NCSA Home
Contact Us Intranet

Intel 64 Linux Cluster Running Jobs FAQ

User Information Home
Data
Security
Allocations
Consulting
Training

NCSA's Help Desk is available 24 hours a day, seven days a week, 365 days a year:
help.ncsa.illinois.edu
217-244-0710
help@ncsa.illinois.edu

 

I have a job in the queue and it's not running yet--why?

    At NCSA, we run the same job scheduling package with all of our batch systems.
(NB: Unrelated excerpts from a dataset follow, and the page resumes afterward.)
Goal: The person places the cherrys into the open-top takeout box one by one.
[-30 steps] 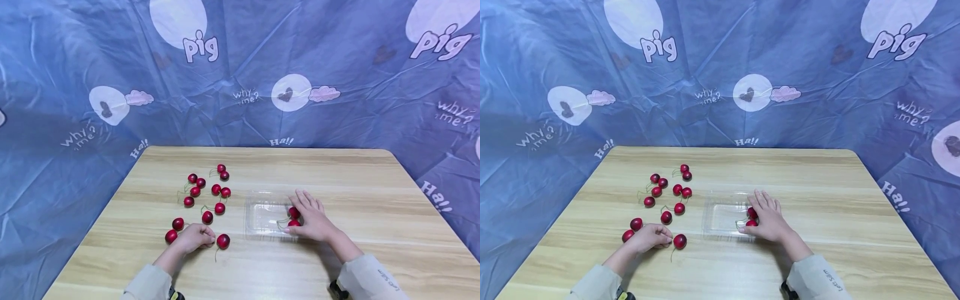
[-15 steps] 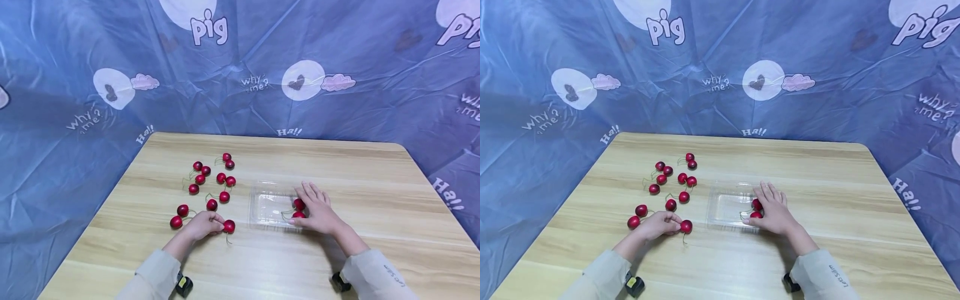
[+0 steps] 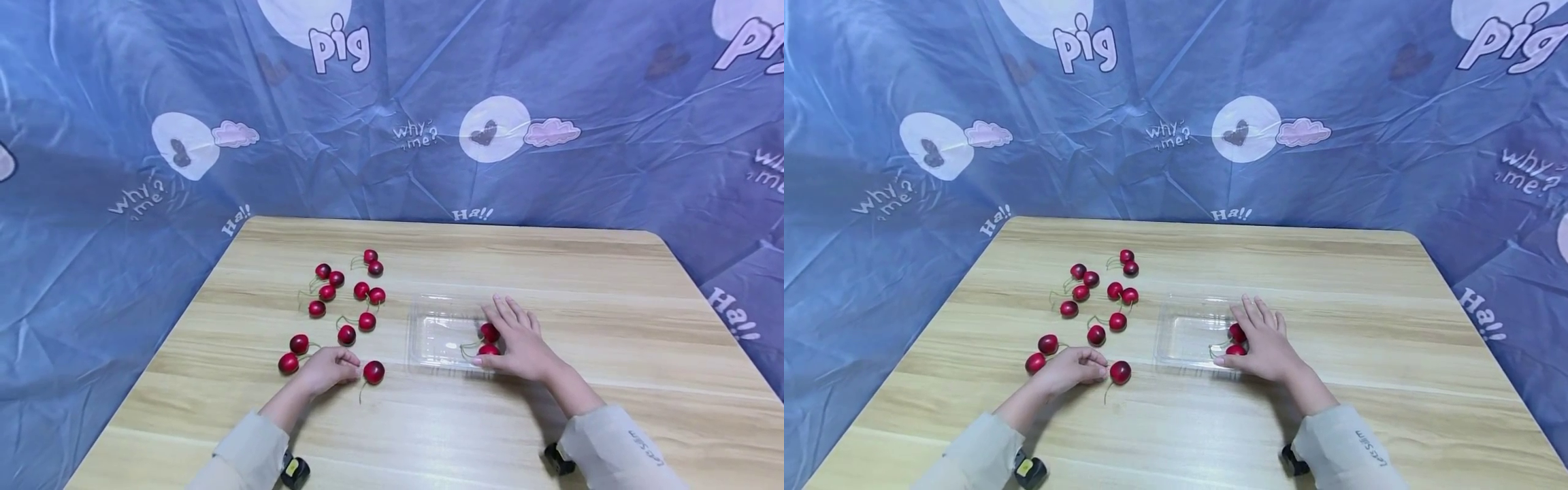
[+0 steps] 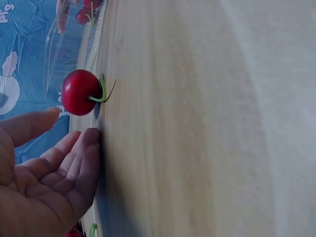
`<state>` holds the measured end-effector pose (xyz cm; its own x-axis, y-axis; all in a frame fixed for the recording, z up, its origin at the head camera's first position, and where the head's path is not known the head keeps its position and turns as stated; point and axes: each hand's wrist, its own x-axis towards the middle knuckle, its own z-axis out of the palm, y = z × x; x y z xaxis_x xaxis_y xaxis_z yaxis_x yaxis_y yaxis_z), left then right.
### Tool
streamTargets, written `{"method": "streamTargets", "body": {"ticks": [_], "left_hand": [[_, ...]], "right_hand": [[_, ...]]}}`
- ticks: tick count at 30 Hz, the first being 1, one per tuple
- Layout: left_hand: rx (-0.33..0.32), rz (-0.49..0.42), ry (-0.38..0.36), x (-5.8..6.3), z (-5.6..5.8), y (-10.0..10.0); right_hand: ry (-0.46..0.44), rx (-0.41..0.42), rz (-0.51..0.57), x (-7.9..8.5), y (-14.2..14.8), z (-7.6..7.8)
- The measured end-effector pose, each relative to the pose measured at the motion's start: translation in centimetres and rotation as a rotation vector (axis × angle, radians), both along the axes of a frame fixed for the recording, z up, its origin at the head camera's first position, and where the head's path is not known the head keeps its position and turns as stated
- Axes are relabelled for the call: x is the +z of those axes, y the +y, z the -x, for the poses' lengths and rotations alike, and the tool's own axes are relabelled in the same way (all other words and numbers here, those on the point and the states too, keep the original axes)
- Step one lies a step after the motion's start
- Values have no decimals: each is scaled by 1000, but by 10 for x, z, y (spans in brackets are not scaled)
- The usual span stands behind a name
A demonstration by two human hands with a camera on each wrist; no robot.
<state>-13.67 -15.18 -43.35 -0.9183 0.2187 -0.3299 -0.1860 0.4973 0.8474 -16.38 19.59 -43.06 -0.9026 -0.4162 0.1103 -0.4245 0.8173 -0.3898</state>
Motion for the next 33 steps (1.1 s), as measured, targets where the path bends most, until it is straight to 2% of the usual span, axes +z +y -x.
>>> {"method": "streamTargets", "body": {"ticks": [6, 11, 17, 23, 33], "left_hand": [[-20, 188, 45, 7, -13, 0], [-34, 248, 97, 6, -23, 10], [-30, 356, 151, 5, -27, 18], [-55, 396, 207, 5, -26, 16], [-41, 465, 284, 2, -29, 17]], "right_hand": [[2, 2, 3, 0, 1, 0], [-7, 1, 7, 0, 2, 0], [-9, 5, 10, 0, 1, 0], [-3, 7, 11, 0, 1, 1], [3, 5, 12, -3, 1, 1]]}}
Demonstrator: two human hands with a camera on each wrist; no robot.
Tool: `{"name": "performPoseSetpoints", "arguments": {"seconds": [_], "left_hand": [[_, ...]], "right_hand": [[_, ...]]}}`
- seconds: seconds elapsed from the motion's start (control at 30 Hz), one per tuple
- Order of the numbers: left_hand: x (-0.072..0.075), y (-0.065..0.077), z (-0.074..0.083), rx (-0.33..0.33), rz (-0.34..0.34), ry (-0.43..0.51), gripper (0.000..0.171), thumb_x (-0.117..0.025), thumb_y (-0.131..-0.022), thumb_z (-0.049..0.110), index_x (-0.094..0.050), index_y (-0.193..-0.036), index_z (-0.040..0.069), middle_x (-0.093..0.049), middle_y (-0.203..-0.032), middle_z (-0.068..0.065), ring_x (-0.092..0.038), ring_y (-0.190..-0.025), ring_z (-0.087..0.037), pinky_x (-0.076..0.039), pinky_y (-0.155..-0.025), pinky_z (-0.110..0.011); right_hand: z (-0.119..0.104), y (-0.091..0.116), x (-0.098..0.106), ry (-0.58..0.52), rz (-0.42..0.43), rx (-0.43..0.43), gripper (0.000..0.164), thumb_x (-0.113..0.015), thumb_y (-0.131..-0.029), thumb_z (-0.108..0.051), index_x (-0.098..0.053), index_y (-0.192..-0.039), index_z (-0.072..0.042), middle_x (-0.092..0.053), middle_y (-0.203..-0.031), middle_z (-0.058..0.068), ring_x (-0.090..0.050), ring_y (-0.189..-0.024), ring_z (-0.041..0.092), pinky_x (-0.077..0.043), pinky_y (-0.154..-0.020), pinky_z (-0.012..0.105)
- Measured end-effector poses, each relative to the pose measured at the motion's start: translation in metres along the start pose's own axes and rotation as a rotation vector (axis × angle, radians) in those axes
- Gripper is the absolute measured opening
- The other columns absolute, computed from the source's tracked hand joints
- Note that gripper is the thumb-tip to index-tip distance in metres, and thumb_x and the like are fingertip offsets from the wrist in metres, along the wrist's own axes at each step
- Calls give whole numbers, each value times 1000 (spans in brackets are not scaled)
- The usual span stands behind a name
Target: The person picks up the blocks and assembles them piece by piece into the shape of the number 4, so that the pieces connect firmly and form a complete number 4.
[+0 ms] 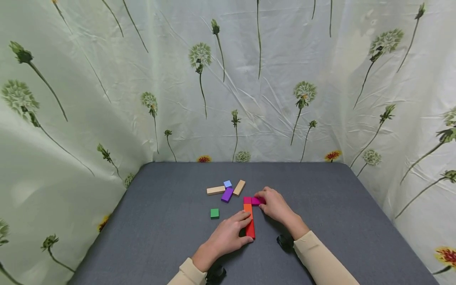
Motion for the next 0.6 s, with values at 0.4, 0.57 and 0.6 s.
{"name": "performPoseSetpoints", "arguments": {"seconds": [0.4, 0.57, 0.6], "left_hand": [[-1, 0, -1, 23, -14, 8, 67, -76, -89, 44, -57, -145, 14, -47, -153, -1, -44, -140, -19, -45, -104, -42], [0, -1, -1, 18, -9, 5, 66, -76, -89, 45, -57, -144, 13, -47, -153, -1, -44, -140, -19, -45, -104, -42], [0, -1, -1, 23, -12, 8, 66, -76, -89, 45, -57, -145, 13, -46, -153, -1, -43, -140, -18, -45, -104, -42]], "right_hand": [[1, 3, 10, -14, -15, 19, 34, -80, -84, -7, -75, -118, -11, -63, -100, 5, -59, -88, 20, -52, -81, 43], [3, 1, 17, -39, -12, 1, 33, -78, -86, -10, -74, -119, -12, -63, -101, 5, -61, -92, 22, -52, -83, 45], [3, 0, 18, -46, -17, -2, 33, -78, -87, -10, -74, -120, -12, -63, -102, 6, -61, -93, 23, -52, -84, 45]]}}
Point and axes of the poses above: each hand's wrist, its own y-axis away from the middle knuckle, its own x-axis out of the back of the hand, z = x × y, the point moved 7 cm from there along -y, towards the middle knuckle
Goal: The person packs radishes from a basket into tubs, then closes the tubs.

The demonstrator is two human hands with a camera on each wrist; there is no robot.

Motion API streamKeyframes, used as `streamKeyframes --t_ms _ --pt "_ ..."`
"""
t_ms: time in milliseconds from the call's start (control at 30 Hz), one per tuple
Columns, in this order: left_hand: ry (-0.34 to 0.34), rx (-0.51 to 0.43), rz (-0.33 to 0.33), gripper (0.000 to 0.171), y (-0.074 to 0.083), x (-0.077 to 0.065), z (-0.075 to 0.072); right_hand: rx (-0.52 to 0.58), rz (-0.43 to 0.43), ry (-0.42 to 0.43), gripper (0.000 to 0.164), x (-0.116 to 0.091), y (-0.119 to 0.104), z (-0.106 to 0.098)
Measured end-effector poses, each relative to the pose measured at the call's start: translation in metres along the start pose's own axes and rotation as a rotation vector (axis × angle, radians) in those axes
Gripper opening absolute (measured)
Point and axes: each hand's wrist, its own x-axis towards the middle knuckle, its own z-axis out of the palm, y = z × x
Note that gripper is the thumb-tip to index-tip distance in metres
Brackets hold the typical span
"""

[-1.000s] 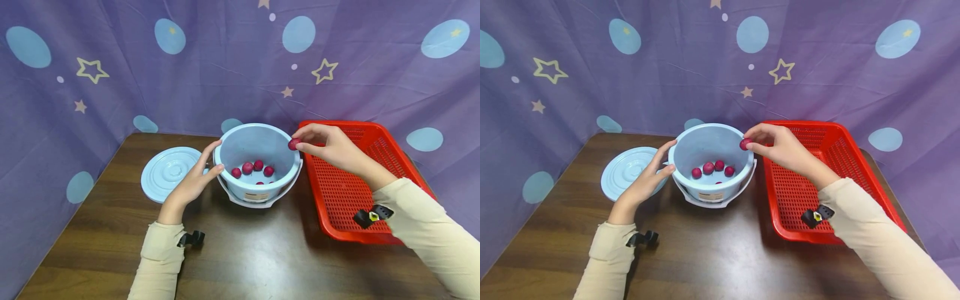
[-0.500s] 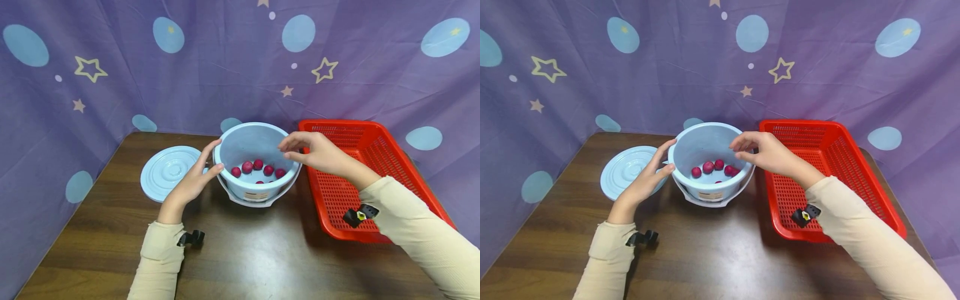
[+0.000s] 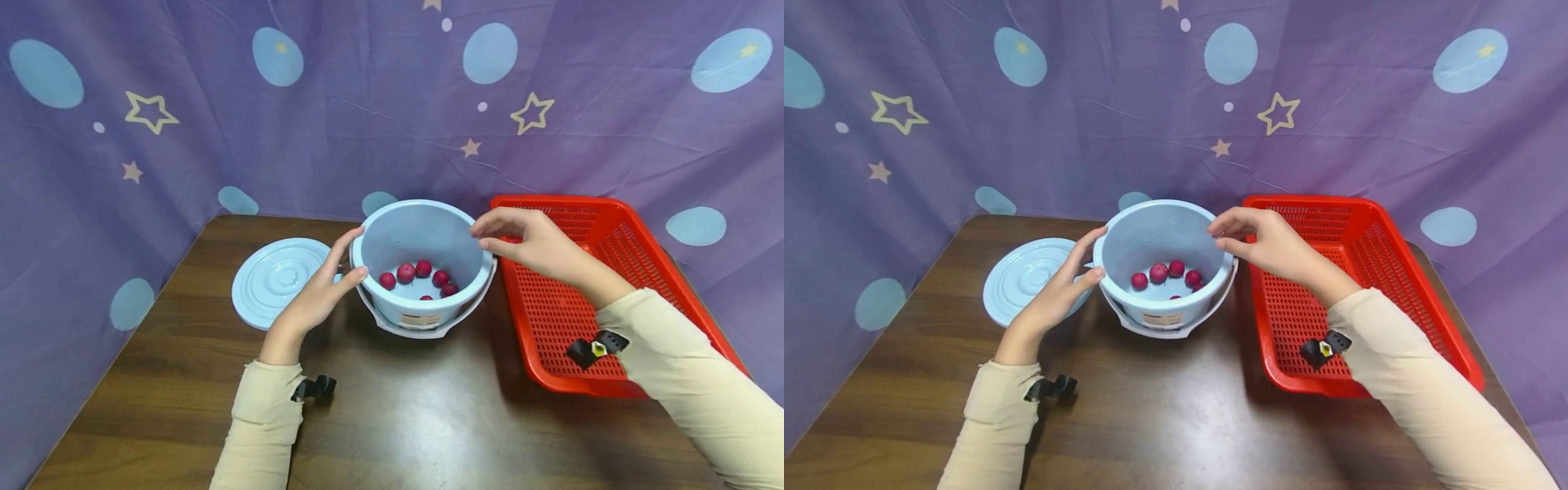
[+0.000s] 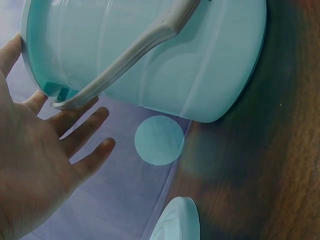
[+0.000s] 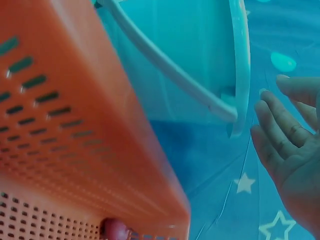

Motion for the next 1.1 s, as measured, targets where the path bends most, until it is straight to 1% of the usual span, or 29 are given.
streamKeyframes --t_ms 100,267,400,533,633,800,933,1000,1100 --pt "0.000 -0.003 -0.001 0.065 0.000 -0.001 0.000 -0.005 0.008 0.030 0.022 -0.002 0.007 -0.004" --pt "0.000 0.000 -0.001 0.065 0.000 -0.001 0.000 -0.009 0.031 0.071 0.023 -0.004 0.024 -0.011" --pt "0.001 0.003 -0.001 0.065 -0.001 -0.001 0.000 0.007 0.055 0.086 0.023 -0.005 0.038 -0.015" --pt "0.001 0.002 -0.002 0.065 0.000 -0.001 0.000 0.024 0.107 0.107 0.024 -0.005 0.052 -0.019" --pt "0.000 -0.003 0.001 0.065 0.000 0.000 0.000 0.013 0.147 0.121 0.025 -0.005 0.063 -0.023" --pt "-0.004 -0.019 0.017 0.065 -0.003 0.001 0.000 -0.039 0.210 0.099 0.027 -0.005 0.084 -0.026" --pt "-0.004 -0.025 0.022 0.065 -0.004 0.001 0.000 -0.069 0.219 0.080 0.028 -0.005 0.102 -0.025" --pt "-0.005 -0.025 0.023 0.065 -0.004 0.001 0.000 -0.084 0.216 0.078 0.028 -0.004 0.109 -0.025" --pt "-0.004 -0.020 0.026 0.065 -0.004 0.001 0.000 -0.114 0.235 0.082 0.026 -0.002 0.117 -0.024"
The scheduling of jobs is based on first-in, first-out [FIFO] but with some important modifications to make sure that all jobs and users get a fair chance to run. Some of the various scenarios you may observe are explained here.

    Q: Why are many machines or resources currently idle?

    A: In the time period before a large cpu-count job starts, it always looks this way. A large cpu-count job will probably be starting very soon and the idle resources will be used once again.

    Q: User X just submitted a job like mine after my job and their job has started, why?

    A: Our scheduler "remembers" how many jobs have been run by each user for a while. If User X has run few jobs recently, and you've run more, then User X will get more priority so that they can catch up and everyone gets a fair-share of the system.

    The scheduler will also backfill smaller and shorter jobs to utilize any idle resources.

    Q: How can I get a test, debug, or any of my jobs to start sooner--I really need to try something out now!

    A: The debug queue is available for small cpu jobs. In addition, because the scheduler has to let resources sit idle before starting any large [many cpu] job, you can try to take advantage of that situation by submitting a job that requests short walltime.

    Q: I don't understand why my job hasn't started. How can anyone get work done when the queues are so busy?

    A: See the output of the qs command. It shows the queued jobs along with the time they've been waiting in the queue. You can compare your jobs to jobs that have waited a similar time and determine that other users' experience is in common with yours.

I have an account and can login, but why do I get the message saying I have no accounts that can be used for batch jobs on this system when I try to submit jobs?

    This is probably because your account is expired or overused. You can use the batch_accts command to check your accounts.

    You can also check details of your allocation and usage on the TeraGrid Portal or using the TeraGrid tgusage command.

I get the error message "qsub: illegal -N value " when I submit a PBS job. What does this mean?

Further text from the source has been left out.